### Given material:
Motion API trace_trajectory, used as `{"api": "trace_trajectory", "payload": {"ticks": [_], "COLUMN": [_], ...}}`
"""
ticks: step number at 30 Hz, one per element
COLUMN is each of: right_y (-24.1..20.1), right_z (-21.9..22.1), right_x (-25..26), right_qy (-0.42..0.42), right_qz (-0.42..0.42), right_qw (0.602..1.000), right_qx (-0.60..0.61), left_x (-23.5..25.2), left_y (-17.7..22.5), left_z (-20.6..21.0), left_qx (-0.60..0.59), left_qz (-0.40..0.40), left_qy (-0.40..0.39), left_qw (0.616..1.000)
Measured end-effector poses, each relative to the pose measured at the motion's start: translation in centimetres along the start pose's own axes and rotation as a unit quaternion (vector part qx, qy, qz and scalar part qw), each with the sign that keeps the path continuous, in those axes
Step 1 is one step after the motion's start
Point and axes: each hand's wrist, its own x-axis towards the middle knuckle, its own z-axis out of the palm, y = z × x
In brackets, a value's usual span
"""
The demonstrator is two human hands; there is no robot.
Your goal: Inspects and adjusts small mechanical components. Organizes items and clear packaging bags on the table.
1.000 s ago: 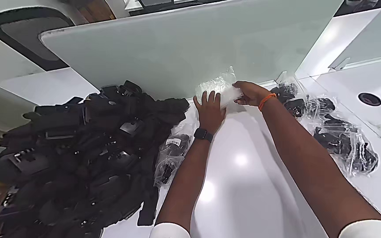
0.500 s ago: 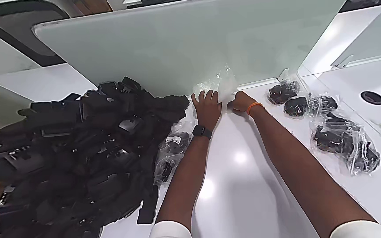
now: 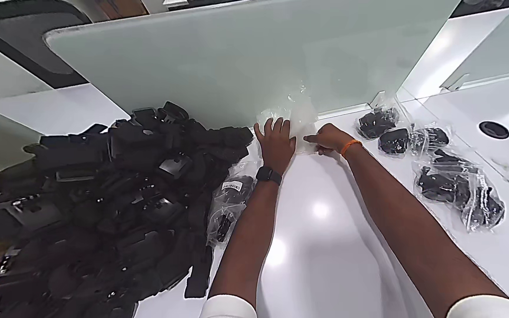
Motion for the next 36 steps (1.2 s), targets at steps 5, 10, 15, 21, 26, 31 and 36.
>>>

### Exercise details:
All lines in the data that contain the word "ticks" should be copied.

### Exercise solution:
Motion API trace_trajectory, used as `{"api": "trace_trajectory", "payload": {"ticks": [_], "COLUMN": [_], ...}}`
ticks: step number at 30 Hz, one per element

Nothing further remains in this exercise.